Data for processing
-- Opening Marker --

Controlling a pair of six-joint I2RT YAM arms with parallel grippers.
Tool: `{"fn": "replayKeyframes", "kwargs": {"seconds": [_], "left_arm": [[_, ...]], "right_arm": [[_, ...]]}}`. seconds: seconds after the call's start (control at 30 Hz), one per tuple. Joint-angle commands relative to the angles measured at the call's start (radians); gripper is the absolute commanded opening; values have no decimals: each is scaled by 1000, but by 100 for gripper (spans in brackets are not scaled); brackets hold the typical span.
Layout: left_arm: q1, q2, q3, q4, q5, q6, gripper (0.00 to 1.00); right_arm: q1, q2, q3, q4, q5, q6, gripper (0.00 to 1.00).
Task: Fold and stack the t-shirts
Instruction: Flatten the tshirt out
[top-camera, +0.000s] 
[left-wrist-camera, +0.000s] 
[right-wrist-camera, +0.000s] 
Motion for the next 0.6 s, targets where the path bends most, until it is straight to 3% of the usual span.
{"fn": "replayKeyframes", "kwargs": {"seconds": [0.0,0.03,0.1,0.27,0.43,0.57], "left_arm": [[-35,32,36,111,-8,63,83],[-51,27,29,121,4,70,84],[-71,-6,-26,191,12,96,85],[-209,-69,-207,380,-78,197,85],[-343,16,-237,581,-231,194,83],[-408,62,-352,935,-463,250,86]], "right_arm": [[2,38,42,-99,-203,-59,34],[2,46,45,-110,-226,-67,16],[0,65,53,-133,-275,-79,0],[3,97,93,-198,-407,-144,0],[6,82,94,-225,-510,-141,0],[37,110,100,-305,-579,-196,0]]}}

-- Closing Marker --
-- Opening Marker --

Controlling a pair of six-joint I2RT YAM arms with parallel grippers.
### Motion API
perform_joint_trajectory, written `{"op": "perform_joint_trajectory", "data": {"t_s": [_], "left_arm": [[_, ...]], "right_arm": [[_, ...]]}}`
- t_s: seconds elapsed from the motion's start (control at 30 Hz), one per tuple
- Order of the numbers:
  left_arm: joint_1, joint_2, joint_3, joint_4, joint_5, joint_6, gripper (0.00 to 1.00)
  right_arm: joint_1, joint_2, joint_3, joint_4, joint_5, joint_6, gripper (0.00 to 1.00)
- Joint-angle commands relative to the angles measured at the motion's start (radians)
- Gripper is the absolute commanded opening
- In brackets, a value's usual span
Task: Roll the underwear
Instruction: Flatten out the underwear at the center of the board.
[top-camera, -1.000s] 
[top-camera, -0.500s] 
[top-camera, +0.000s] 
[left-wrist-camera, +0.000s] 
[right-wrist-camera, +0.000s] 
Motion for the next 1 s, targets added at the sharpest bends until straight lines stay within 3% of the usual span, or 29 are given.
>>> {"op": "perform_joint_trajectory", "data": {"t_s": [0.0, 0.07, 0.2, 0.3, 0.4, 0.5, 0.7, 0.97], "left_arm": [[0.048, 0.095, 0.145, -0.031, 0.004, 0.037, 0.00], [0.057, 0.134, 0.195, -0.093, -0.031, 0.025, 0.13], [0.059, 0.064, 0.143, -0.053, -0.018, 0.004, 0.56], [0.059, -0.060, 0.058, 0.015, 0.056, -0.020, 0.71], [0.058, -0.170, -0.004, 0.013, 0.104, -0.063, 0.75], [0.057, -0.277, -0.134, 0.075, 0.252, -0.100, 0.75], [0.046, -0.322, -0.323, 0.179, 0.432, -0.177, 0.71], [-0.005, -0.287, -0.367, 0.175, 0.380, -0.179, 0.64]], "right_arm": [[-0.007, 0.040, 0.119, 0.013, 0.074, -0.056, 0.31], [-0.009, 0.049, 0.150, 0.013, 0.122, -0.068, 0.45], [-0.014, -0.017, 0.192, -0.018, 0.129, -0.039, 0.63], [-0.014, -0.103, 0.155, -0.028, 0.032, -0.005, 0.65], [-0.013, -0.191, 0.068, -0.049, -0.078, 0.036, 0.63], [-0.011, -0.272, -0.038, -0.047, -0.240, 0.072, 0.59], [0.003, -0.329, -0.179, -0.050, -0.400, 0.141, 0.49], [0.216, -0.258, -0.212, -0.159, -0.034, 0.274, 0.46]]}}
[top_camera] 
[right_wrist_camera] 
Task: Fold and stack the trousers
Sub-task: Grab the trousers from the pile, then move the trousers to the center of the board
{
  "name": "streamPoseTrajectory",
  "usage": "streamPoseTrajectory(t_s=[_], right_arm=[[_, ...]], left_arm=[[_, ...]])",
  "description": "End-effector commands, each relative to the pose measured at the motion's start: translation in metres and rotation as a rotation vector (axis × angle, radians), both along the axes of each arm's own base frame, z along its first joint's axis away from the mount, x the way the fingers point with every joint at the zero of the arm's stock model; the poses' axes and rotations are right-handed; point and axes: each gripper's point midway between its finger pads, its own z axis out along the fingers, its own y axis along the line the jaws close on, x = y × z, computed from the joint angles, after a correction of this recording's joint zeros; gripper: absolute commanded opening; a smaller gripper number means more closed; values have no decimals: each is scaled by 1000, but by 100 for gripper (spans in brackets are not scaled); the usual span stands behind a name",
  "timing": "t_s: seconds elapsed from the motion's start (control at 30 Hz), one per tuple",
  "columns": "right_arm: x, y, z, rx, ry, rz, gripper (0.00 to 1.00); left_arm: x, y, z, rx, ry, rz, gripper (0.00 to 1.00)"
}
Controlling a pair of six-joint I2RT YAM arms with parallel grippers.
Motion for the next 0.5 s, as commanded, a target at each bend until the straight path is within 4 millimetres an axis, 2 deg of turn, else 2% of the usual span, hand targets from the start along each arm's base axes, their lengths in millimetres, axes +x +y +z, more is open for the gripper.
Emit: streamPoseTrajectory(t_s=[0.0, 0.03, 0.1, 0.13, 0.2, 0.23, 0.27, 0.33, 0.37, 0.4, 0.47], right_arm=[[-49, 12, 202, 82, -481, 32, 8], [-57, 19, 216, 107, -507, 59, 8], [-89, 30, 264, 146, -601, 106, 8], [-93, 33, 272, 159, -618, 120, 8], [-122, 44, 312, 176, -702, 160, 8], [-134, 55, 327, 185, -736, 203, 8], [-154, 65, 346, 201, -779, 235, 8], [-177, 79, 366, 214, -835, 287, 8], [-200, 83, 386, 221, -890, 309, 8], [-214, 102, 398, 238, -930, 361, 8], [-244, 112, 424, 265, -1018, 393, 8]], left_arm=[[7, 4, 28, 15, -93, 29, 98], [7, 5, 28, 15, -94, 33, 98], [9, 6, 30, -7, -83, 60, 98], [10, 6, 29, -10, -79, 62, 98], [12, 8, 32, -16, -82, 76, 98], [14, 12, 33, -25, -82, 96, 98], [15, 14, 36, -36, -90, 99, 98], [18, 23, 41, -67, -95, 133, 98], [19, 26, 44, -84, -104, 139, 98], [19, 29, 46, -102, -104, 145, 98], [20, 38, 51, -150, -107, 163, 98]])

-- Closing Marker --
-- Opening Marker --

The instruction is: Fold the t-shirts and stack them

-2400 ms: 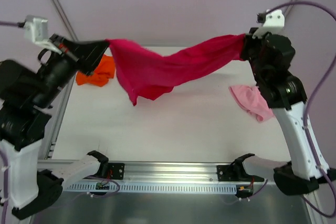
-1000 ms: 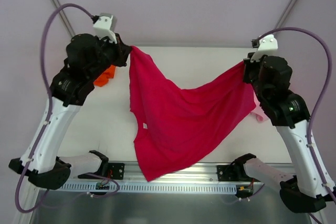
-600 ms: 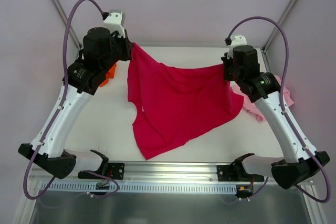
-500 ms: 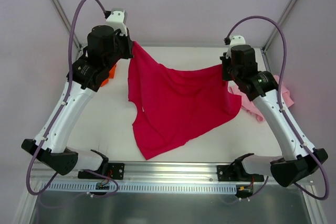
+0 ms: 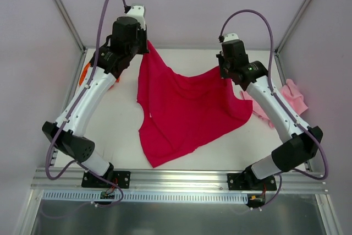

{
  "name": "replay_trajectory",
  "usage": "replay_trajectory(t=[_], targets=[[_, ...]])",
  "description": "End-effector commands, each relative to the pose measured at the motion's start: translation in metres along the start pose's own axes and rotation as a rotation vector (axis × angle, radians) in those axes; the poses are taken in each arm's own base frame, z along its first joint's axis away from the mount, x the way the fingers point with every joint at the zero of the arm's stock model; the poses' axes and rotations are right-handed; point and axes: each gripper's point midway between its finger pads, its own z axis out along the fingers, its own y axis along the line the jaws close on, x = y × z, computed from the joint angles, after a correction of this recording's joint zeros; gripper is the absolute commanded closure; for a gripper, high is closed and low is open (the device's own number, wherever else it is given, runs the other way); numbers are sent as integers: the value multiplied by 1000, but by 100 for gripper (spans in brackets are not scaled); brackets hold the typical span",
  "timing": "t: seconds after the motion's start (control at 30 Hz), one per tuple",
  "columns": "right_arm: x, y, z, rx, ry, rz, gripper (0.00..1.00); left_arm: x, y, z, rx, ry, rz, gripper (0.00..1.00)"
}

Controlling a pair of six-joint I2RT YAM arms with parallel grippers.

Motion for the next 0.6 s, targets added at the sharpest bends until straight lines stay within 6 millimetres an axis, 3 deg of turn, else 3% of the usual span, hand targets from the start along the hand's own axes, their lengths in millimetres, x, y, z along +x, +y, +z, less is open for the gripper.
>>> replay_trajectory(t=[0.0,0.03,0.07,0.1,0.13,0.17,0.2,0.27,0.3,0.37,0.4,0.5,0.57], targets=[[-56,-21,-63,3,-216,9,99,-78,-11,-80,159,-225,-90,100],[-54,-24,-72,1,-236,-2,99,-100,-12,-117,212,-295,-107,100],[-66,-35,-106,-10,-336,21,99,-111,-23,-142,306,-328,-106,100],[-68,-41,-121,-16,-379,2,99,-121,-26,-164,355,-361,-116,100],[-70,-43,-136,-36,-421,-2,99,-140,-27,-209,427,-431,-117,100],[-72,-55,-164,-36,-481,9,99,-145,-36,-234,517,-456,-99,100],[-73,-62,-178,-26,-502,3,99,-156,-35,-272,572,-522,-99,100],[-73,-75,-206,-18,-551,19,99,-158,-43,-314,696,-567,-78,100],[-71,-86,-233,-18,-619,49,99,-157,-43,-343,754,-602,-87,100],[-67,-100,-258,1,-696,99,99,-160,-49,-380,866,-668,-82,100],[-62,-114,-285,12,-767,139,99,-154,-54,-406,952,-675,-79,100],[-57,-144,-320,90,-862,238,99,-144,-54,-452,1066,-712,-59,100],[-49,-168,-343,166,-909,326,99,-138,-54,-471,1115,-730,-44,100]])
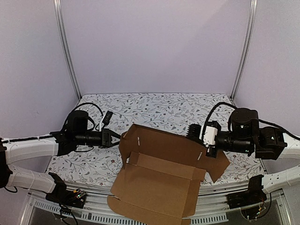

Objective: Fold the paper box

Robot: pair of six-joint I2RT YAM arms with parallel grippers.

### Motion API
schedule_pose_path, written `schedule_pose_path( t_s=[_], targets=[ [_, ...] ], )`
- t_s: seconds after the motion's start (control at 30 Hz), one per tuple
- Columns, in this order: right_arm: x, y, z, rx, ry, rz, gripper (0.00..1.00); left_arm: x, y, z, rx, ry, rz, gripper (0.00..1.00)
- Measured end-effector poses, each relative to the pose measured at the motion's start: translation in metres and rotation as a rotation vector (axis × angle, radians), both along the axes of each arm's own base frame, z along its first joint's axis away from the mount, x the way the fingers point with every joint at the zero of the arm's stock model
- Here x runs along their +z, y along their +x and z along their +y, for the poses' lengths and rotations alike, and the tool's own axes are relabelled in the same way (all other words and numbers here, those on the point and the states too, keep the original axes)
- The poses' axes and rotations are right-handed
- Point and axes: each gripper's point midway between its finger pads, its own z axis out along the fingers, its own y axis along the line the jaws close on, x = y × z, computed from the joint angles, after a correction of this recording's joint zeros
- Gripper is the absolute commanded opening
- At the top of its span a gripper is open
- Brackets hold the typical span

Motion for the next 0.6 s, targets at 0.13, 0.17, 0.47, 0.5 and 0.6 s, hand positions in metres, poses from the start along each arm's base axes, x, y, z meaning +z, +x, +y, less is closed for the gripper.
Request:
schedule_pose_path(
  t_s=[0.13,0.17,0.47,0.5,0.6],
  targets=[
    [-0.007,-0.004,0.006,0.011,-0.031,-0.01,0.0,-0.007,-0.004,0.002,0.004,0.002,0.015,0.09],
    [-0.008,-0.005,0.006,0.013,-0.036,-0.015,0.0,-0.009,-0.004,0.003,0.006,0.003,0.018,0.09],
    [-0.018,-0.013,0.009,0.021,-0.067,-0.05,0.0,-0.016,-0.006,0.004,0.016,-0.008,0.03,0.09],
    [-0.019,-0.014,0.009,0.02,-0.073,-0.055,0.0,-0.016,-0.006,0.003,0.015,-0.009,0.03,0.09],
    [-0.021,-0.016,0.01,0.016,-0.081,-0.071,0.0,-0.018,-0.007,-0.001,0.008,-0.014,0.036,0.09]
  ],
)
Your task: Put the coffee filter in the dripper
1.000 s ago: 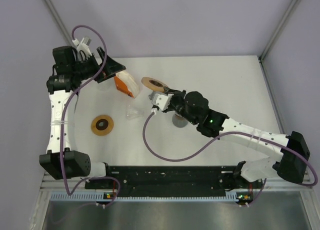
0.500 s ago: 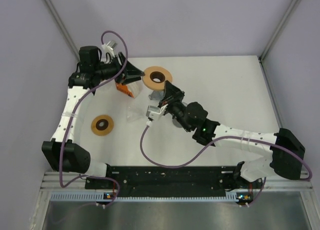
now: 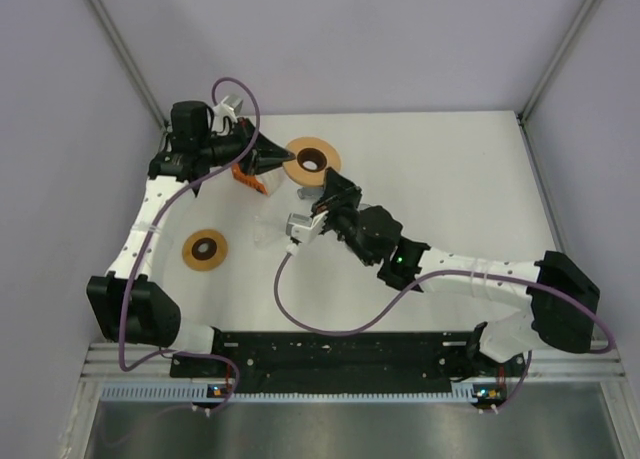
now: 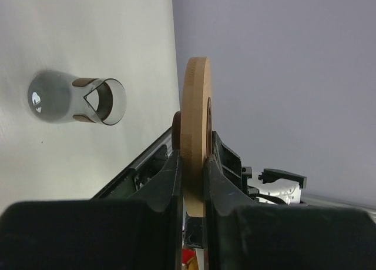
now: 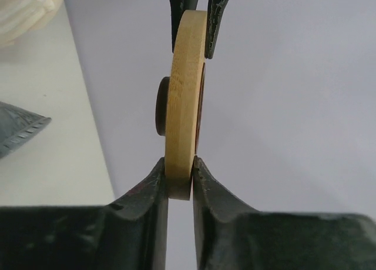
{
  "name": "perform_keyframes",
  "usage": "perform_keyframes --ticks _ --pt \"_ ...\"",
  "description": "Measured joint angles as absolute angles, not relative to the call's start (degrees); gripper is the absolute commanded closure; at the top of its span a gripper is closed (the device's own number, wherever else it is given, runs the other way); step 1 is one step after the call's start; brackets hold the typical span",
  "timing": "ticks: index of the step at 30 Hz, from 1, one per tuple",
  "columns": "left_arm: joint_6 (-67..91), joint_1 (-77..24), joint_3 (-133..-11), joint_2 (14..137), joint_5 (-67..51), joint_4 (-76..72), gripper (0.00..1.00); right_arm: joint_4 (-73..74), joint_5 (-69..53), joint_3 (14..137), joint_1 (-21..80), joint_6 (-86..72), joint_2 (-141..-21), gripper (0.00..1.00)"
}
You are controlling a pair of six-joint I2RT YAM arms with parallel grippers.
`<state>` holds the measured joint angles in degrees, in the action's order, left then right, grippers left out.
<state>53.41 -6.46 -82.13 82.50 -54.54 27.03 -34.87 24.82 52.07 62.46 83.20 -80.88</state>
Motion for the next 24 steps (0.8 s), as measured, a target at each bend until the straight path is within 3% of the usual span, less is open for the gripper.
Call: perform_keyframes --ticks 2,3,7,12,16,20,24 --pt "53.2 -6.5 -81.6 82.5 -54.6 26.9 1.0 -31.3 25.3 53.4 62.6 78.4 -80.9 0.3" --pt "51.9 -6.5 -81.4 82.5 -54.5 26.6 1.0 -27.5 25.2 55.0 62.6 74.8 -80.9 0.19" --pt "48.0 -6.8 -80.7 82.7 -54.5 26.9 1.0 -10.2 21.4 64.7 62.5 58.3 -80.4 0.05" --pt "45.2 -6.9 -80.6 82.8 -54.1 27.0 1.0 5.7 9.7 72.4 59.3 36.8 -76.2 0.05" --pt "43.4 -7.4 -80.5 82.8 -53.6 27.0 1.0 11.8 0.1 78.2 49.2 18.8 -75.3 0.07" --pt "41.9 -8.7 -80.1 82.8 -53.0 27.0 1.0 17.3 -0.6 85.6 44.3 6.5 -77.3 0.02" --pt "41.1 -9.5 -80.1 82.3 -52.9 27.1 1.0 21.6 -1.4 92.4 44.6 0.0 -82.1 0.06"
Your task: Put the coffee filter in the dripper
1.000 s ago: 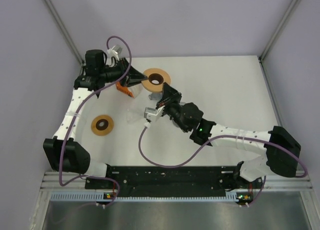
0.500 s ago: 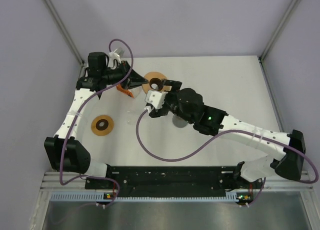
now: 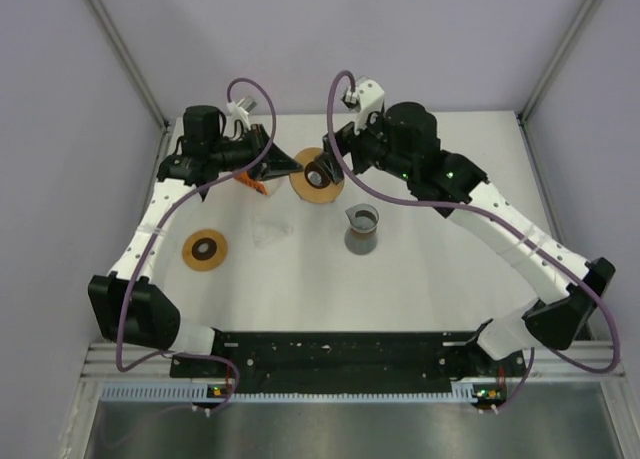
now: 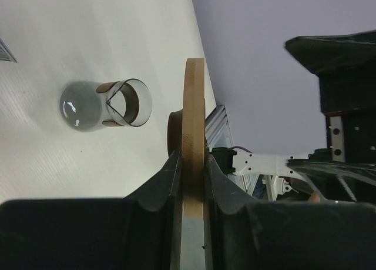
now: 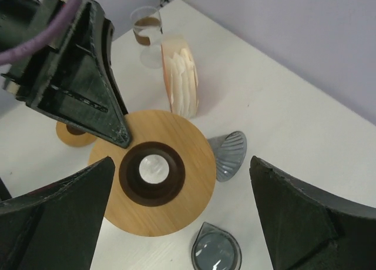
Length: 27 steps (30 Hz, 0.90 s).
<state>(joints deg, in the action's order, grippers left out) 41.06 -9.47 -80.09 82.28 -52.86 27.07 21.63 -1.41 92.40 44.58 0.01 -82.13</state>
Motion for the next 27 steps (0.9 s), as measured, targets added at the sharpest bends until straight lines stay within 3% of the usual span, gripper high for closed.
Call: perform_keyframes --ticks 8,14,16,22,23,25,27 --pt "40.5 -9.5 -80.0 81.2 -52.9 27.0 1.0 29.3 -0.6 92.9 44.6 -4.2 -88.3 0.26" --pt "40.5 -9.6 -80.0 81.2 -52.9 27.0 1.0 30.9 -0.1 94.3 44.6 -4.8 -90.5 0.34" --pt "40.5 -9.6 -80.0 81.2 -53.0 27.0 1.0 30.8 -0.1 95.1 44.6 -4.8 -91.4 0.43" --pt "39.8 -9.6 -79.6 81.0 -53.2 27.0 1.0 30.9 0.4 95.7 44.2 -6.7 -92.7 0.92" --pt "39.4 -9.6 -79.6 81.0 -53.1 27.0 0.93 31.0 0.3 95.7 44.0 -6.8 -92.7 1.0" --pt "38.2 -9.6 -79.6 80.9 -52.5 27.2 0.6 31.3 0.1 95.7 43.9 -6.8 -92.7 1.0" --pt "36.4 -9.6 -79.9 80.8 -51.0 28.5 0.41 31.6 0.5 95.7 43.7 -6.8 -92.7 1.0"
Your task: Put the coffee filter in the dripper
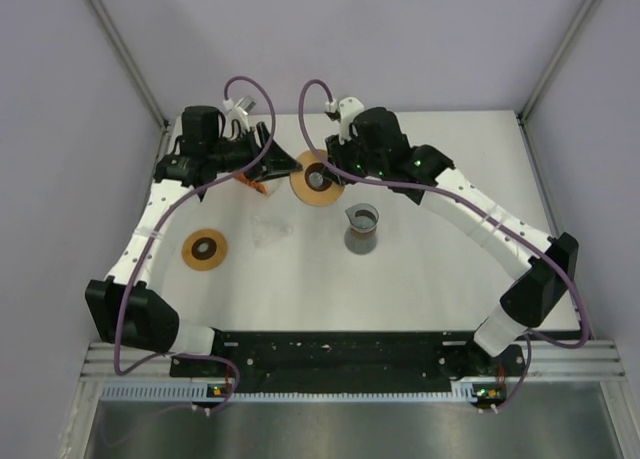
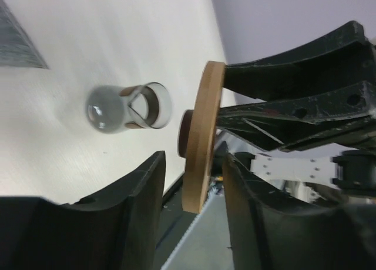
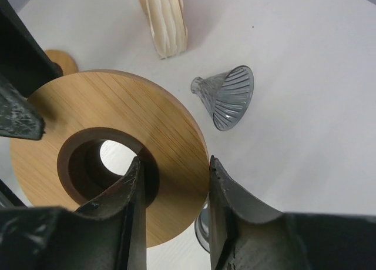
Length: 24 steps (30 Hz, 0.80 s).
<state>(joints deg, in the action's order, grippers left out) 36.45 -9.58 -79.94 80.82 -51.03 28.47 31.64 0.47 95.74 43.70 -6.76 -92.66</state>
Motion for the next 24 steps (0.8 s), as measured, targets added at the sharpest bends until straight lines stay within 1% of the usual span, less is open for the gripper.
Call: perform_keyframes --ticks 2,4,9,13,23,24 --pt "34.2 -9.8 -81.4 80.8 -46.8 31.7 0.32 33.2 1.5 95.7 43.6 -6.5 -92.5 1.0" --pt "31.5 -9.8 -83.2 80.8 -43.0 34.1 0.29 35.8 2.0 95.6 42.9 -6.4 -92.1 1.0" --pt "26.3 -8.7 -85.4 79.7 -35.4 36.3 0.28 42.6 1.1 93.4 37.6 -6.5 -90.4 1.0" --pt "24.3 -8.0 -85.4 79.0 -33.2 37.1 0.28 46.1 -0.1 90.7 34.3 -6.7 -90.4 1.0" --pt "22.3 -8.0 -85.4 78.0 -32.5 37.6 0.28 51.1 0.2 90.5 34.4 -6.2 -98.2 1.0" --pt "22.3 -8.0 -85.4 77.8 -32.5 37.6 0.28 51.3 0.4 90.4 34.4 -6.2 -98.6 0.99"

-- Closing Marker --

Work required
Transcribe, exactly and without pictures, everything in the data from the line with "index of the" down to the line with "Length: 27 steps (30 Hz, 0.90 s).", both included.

Completed exercise
  "timing": "ticks: index of the step at 30 Hz, from 1, one per tuple",
  "columns": "left_arm: joint_6 (-67..91), joint_1 (-77..24), joint_3 (-133..-11), joint_2 (14..137), joint_5 (-67..51), joint_4 (-76..72), gripper (0.00..1.00); right_arm: joint_4 (-73..74), joint_5 (-69..53), joint_3 (14..137), joint_1 (-21..80), joint_6 (-86..72), joint_2 (-141..-21), gripper (0.00..1.00)"
}
You are controlling a pair of six-joint I2RT YAM arms with parallel grippers.
`<state>` holds the measured joint angles in degrees, in the action's order, left then right, grippers left out.
<state>53.41 -6.46 -82.13 82.50 -54.54 27.03 -34.87 24.82 52.07 62.46 83.20 -80.88</state>
Motion for the next 24 steps (0.8 s), as measured, a target at each bend until the straight path is within 3% of the usual span, less is open for the gripper.
Call: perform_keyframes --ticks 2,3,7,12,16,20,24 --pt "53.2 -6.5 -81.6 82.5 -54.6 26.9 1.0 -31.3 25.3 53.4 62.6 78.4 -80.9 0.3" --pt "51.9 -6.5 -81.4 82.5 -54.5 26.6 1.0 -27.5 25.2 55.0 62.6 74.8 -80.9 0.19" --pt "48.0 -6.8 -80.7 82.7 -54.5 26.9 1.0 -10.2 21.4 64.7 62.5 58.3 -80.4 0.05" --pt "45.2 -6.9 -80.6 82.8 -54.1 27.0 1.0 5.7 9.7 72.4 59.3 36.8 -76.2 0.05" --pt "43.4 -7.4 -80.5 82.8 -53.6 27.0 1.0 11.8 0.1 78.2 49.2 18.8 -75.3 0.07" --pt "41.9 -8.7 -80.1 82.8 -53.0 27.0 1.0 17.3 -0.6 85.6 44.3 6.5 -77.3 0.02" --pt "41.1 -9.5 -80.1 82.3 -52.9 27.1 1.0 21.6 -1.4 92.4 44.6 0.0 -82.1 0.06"
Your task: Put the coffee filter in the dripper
1.000 s ago: 
0.500 s ago: 
now: 
now: 
now: 
Length: 27 steps (30 Hz, 0.90 s).

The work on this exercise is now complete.